Penalties

The penalty term shapes the regularization landscape: which coefficients can go to exactly zero, how heavily large coefficients are shrunk, whether features are selected individually or as groups. skein ships six penalties spanning convex / nonconvex × scalar / group, all wired through every datafit.

The shape of the optimization problem

For any estimator in skein, the objective is

\[ \min_{\beta} \; \mathcal{L}(\beta) + P_\lambda(\beta) \]
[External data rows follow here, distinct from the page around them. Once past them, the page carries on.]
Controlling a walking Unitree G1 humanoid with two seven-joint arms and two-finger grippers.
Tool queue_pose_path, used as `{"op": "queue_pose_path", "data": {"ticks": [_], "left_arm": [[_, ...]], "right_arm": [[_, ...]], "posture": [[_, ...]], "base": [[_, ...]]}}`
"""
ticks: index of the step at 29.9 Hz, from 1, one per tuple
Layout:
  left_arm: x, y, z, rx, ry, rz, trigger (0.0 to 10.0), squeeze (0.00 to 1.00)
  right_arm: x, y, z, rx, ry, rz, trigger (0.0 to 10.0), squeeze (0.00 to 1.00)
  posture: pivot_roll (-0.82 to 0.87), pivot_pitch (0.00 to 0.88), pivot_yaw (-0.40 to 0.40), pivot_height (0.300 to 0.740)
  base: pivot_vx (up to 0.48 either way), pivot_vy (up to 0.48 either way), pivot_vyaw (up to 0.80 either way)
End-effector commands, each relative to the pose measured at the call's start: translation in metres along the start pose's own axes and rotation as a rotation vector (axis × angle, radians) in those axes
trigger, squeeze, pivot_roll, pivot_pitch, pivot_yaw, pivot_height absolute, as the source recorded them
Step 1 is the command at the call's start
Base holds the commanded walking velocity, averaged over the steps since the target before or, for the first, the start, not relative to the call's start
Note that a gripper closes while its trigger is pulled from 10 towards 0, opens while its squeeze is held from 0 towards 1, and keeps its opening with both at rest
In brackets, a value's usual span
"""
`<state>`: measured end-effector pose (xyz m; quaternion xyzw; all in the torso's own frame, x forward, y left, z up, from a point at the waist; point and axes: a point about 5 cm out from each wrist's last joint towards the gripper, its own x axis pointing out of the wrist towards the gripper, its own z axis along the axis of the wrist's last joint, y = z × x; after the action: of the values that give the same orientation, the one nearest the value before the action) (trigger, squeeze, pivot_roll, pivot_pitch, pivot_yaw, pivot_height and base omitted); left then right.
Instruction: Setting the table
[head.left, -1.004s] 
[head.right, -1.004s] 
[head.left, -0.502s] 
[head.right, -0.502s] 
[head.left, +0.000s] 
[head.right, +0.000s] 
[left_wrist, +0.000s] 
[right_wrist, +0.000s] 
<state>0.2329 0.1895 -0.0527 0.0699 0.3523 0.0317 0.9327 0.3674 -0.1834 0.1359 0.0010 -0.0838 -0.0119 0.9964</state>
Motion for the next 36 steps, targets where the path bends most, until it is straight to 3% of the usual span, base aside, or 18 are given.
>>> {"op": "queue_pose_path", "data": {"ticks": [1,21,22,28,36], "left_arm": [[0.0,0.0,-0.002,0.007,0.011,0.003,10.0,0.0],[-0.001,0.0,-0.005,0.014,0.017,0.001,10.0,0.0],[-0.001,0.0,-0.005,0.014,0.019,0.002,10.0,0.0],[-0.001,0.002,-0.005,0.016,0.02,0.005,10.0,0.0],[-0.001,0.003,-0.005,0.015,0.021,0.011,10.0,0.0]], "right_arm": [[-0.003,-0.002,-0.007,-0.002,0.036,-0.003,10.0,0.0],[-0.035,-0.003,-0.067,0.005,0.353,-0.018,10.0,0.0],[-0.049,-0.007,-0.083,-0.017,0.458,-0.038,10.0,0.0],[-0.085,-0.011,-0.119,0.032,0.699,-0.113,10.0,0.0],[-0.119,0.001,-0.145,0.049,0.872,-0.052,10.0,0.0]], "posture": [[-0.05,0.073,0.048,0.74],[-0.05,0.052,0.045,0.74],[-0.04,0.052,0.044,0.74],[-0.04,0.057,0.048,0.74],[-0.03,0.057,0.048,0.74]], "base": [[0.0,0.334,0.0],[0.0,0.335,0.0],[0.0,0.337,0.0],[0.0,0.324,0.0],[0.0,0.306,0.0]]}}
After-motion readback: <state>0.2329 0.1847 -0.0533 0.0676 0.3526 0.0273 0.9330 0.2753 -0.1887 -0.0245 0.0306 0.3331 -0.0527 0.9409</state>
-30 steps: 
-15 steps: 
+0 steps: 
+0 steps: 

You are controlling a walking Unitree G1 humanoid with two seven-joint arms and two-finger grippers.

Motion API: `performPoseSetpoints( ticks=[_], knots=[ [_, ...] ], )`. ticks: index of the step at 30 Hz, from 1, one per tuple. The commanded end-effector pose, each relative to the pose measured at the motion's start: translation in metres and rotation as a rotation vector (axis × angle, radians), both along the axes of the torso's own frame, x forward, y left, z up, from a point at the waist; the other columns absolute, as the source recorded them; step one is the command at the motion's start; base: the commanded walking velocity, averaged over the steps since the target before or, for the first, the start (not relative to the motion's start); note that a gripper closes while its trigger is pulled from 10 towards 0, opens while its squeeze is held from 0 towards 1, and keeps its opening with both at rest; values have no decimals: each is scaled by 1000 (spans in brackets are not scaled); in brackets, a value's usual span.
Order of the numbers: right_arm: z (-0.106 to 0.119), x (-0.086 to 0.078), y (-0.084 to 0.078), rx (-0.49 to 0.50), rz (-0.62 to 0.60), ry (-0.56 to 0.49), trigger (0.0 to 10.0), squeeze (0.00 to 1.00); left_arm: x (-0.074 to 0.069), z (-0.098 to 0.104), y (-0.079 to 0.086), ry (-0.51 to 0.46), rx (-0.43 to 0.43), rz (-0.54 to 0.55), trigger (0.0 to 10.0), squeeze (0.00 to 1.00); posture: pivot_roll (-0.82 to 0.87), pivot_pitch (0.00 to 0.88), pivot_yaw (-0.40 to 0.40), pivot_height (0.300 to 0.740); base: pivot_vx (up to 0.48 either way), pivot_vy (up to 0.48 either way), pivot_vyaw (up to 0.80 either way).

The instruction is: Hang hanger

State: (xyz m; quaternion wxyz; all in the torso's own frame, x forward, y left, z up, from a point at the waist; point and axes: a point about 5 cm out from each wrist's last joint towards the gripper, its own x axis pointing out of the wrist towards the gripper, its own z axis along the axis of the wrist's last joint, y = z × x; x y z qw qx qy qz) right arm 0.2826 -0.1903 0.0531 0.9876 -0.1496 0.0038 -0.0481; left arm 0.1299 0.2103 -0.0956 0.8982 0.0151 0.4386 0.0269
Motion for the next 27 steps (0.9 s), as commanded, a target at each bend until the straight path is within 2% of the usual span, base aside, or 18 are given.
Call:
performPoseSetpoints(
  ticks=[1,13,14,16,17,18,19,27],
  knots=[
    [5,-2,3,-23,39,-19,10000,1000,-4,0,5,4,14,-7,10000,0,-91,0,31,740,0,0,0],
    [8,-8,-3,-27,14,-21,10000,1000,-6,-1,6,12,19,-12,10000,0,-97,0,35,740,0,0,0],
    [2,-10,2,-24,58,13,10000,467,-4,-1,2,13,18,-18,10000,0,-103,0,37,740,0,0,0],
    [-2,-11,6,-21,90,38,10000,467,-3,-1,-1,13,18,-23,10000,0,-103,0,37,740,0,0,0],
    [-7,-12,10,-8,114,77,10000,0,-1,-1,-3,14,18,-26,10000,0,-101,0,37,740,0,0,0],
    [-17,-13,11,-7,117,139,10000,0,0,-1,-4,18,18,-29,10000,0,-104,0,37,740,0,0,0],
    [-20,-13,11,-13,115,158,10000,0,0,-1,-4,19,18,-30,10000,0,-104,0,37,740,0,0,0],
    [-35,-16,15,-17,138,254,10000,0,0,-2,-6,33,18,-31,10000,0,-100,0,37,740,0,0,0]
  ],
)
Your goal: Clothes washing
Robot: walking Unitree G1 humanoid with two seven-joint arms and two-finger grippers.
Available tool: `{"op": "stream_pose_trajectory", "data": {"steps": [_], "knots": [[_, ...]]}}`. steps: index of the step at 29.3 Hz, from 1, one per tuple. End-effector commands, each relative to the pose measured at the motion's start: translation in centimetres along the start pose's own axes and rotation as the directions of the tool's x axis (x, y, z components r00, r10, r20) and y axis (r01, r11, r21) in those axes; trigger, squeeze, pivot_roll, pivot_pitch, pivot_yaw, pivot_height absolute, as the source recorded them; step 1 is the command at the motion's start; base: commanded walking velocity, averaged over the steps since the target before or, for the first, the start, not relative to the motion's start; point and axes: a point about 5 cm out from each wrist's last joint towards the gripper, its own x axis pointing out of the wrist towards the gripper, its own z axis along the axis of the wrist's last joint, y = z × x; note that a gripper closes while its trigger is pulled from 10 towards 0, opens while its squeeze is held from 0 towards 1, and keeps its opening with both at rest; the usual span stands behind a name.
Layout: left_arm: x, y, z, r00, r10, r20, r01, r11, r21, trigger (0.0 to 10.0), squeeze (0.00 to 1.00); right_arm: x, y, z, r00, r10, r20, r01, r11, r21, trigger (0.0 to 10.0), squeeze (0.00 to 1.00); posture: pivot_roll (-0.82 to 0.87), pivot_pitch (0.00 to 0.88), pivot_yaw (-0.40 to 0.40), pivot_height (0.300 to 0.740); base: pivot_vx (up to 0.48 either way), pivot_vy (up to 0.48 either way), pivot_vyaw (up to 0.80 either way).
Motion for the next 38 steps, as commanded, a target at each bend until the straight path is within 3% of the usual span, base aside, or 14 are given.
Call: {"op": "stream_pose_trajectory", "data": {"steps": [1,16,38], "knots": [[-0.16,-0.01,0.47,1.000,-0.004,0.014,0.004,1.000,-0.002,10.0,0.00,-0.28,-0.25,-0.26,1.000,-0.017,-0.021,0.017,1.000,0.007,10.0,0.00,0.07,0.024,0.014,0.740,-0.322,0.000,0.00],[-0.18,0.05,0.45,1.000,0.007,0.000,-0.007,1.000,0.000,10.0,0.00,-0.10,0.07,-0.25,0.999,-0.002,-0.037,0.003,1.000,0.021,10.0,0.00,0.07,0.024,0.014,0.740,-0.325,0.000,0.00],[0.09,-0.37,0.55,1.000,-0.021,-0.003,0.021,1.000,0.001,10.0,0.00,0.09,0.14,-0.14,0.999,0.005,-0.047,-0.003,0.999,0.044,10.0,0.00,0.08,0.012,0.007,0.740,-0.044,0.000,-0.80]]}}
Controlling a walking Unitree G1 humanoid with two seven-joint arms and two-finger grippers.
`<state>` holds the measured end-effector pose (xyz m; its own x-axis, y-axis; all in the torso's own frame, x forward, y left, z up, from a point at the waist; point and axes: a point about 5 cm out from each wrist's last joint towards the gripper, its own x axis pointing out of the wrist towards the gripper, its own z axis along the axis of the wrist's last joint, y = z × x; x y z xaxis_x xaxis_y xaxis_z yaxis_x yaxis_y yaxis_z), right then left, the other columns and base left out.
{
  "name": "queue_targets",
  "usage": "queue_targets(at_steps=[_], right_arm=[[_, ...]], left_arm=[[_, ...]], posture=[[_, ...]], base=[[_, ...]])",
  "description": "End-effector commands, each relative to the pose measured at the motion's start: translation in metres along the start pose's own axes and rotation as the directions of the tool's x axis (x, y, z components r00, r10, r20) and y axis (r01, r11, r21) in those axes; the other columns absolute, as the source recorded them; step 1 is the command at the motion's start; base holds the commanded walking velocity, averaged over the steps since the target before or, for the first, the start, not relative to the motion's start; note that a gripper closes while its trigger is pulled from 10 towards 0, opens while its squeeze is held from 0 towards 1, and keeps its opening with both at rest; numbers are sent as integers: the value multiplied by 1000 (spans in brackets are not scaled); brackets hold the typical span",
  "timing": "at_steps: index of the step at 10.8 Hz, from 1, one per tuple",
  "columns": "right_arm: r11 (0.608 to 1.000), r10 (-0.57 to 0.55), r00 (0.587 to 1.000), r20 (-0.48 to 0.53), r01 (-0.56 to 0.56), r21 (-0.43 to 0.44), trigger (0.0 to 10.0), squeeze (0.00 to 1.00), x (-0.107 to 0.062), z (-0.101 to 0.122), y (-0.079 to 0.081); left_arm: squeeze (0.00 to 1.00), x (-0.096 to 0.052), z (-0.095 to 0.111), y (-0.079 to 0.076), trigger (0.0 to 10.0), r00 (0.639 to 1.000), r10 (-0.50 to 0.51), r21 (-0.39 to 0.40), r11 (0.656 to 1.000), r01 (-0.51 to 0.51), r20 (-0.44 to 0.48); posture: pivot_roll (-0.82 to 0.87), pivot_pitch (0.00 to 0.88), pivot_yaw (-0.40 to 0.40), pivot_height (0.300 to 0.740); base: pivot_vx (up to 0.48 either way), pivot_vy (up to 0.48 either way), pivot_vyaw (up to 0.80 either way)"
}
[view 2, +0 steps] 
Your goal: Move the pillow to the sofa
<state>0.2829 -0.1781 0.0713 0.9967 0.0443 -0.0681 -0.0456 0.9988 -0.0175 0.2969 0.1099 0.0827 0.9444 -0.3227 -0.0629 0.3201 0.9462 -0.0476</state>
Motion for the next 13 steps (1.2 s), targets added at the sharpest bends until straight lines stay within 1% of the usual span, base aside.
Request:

where \(\mathcal{L}\) is the datafit and \(P_\lambda\) is the penalty, parameterized by a regularization strength \(\lambda > 0\). The penalty is what this page is about.

Scalar penalties

Penalize each coefficient independently. The coefficient vector \(\beta \in \mathbb{R}^p\) has no group structure.

Lasso (L1)

The classical \(\ell_1\) penalty:

\[ P_\lambda(\beta) \;=\; \lambda \sum_{j=1}^p w_j \, |\beta_j| \]

skein doesn’t ship LassoRegressor as a separate class because MCP at large \(\gamma\) is numerically equivalent to lasso:

import skein_glm
# γ = 1e6 is "lasso for all practical purposes" — the MCP nonconvexity
# only kicks in when |β_j| > γ·λ, which is essentially never at this γ.
model = skein_glm.MCPRegressor(lambda_=0.1, gamma=1e6).fit(X, y)

For a true lasso fit, use either MCPRegressor(gamma=1e6) or ElasticNetRegressor(alpha=1.0) (see below). Both reach the lasso solution; ElasticNet does it without the residual β²/(2γ) shape that MCP carries.

Elastic net (Zou & Hastie 2005)

Convex combination of \(\ell_1\) (lasso) and squared \(\ell_2\) (ridge):

\[ \rho_{\text{EN}}(\beta_j; \lambda, \alpha) \;=\; \alpha \, \lambda \, |\beta_j| + (1 - \alpha) \, \frac{\lambda \, \beta_j^2}{2} \]

The parameter \(\alpha \in [0, 1]\) trades between the two:

  • \(\alpha = 1\): pure lasso. Hard active-set selection.

  • \(\alpha = 0\): pure ridge. No selection — all features get shrunk smoothly toward zero.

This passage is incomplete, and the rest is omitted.